One of the best surprises was that Rey was the awakening. The trailers led me (and many others) to believe that Finn was the new Jedi. They show him holding a lightsaber, and who holds lightsabers? Jedi, that’s who. Ergo: Finn = Jedi. When it turned out that Rey was the force-sensitive, and rapidly learned how to tap into her powers, I was stoked. I absolutely loved that. Good job on the trailer red herring.
However, there were moments that took me out of movie-adoration mode. It’s no fun to be pulled out of suspension of disbelief, especially because I’ve been anxiously anticipating it, and secretly praying every night for a great movie since it was announced on October 30, 2012. Thankfully, the instances of being pulled from excitement and awe in Episode VII were far less than any 20 minute segment of any of the prequels, but there were still a few moments that left me shaking my head.
Really? Another Death Star? Come on. When they revealed Starkiller Base, my first reaction was the mental equivalent of an eyeroll. Seven movies and three Death Stars? That’s a bit much. And I must admit that I saw it coming because it is in the movie poster. Even with that, I didn’t think they’d ever possibly revisit the idea of a Death Star a third time. But they did. This plot device (pun intended) needs to be put to rest, once and for all.

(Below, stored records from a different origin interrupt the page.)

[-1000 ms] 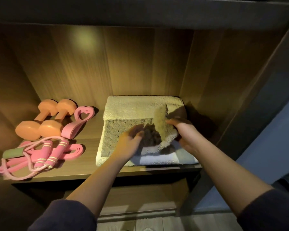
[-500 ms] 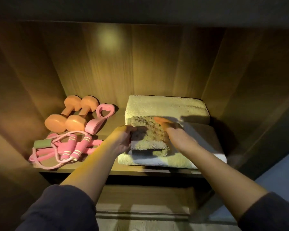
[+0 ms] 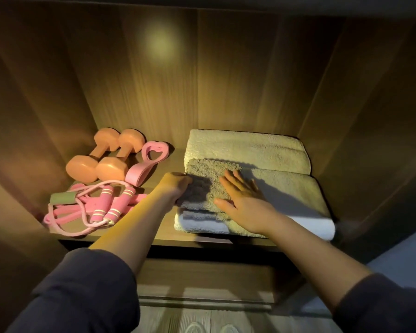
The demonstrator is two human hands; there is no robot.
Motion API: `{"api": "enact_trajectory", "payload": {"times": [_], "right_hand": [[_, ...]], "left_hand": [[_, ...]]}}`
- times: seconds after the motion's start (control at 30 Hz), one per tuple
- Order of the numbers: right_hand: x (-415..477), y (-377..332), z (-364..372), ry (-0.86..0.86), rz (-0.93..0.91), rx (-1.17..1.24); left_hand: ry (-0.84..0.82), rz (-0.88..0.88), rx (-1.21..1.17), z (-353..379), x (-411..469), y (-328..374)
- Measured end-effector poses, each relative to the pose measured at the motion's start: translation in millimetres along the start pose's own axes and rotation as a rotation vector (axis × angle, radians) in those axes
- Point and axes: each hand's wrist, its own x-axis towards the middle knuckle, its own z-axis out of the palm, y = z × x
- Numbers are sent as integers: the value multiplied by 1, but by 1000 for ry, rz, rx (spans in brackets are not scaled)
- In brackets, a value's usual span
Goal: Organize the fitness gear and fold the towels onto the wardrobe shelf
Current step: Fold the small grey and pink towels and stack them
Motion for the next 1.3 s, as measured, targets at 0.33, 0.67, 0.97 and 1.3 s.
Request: {"api": "enact_trajectory", "payload": {"times": [0.33, 0.67, 0.97, 1.3], "right_hand": [[-17, 8, 1, 42, -140, -43], [-32, 6, 1, 59, -26, 34], [-41, 9, -2, 81, -39, 41], [-124, -43, -74, 462, -129, 126]], "left_hand": [[56, 66, 347, 4, 8, -6], [21, -97, 451, -3, 0, -1], [27, 57, 478, 6, -21, 3], [129, 818, 725, -6, -163, 27]]}}
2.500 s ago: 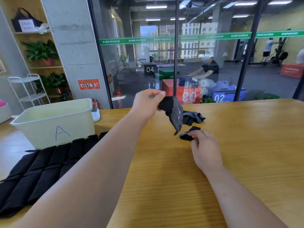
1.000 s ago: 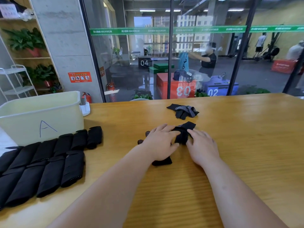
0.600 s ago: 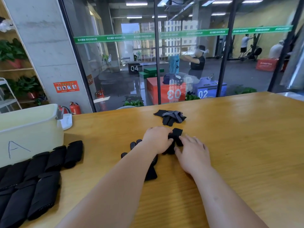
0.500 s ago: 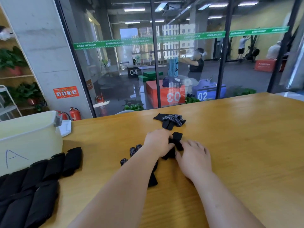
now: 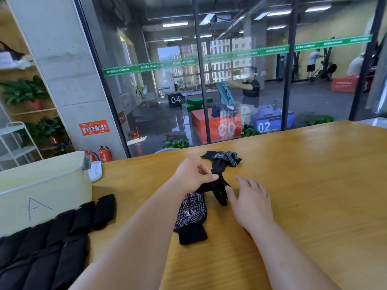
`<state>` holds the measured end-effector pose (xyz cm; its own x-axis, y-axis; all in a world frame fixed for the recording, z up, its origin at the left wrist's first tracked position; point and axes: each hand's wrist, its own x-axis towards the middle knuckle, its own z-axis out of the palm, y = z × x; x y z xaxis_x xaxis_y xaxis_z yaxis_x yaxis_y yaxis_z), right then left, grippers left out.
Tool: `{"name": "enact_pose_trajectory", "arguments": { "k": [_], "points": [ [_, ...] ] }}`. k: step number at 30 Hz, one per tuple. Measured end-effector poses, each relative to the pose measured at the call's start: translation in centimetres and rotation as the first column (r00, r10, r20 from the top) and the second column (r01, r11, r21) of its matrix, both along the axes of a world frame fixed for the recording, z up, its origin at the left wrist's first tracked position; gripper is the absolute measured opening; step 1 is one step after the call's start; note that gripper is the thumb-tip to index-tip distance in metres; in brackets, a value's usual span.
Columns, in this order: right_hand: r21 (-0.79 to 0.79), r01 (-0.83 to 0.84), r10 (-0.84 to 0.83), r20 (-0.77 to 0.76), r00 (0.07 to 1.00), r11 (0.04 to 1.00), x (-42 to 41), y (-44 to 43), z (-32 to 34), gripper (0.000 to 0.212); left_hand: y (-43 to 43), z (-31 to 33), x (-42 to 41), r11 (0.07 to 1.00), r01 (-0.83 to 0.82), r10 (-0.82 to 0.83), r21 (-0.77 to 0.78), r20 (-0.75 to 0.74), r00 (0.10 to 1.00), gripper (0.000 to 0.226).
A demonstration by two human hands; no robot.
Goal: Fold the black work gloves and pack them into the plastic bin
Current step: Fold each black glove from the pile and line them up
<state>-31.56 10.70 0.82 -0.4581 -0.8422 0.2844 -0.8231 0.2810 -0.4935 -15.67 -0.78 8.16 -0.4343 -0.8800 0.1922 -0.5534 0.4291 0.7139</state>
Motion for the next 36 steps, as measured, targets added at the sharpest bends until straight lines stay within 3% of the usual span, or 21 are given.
{"name": "enact_pose_trajectory", "arguments": {
  "k": [6, 9, 12, 16, 19, 23, 30, 33, 36],
  "points": [
    [-0.075, -0.18, 0.18, -0.006, 0.984, 0.981, 0.6, 0.6, 0.6, 0.072, 2.4, 2.9, 4.8, 0.997, 0.001, 0.014, 0.077, -0.194, 0.981, 0.025],
    [-0.045, -0.292, 0.293, 0.022, 0.956, 0.955, 1.5, 1.3, 0.7, 0.084, 3.7, 3.5, 7.4, 0.996, -0.044, 0.059, 0.075, -0.22, 0.974, 0.023],
    [0.008, -0.417, 0.417, -0.034, 0.908, 0.909, 3.1, 1.9, 0.9, 0.1, 4.5, 3.4, 10.2, 0.987, -0.16, 0.153, -0.017, -0.205, 0.967, 0.018],
    [0.134, -0.582, 0.597, -0.188, 0.78, 0.802, 6.2, 2.9, 1.1, 0.084, 5.3, 2.4, 14.5, 0.954, -0.243, 0.213, -0.174, -0.176, 0.961, 0.015],
    [0.321, -0.583, 0.661, -0.263, 0.703, 0.747, 7.7, 2.9, 0.1, 0.084, 7.3, 0.3, 17.0, 0.951, -0.208, 0.211, -0.228, -0.013, 0.977, 0.025],
    [0.424, -0.543, 0.666, -0.227, 0.71, 0.724, 8.3, 2.8, -0.3, 0.092, 9.7, -3.6, 19.1, 0.969, -0.103, 0.15, -0.226, 0.203, 0.968, 0.042],
    [0.421, -0.484, 0.608, -0.24, 0.756, 0.768, 8.8, 4.3, -0.5, 0.079, 11.0, -5.6, 19.3, 0.966, -0.041, 0.105, -0.257, 0.237, 0.966, 0.034],
    [0.397, -0.48, 0.59, -0.224, 0.775, 0.782, 8.6, 4.5, -0.7, 0.082, 10.7, -5.6, 19.0, 0.958, -0.061, 0.13, -0.282, 0.233, 0.964, 0.016],
    [0.375, -0.485, 0.581, -0.208, 0.787, 0.79, 8.5, 4.5, -0.7, 0.086, 10.5, -5.4, 18.9, 0.949, -0.106, 0.168, -0.296, 0.194, 0.966, 0.017]
  ]
}}
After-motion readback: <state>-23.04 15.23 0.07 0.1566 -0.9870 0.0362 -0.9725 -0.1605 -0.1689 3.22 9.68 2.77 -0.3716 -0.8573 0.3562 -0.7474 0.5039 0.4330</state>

While the whole scene with Phasma, Finn, Han, and Chewie was funny—from capture to the trash compactor—the fact that she caved and turned off the deflector shields was just too much bullshit for me. This is the Chrometropper who is so unquestioningly loyal that when a Stormtrooper does not participate in mass-murder of unarmed civilians, she censures them and sends them to reconditioning. And you mean to tell me she begrudgingly gives in just because she has a blaster pointed to her head? I’m not buying it. Not to mention the minor details that she a) knows how to turn off the deflector shield of an entire planet, b) has the authority to do so, and c) happens to be in the right place for it. <sigh>
Picture this: the Resistance is backed up against a wall. Their senate—and the moon system surrounding it—was destroyed by a “hyper-lightspeed” weapon of unbelievable firepower. And that weapon is turning its attention to their primary command base. Their only chance to survive: a zany scheme that took about five seconds to concoct (though, admittedly, they’ve already pulled off this plan twice before, which must certainly add a degree of confidence). But it is their own chance to survive; the one and only way to save the entire Resistance armed forces! What do you do? Meh, send about a dozen X-Wings, into enemy territory, to attack a planet-sized based. That should be plenty. You mean to tell me that with absolutely everything on the line, you can’t muster more than a couple of single-seaters? Even the Rebellion did better in RotJ.
Even with those missteps, I still loved it. My wife and I are heading for our third viewing this Saturday.
Oh, and, Kylo Ren as Han & Leia’s son? I totally called it. #humblebrag But to keep myself honest, I also speculated that Rey was their daughter, and though that is as-of-yet unproven, I’m saying “no” on that one.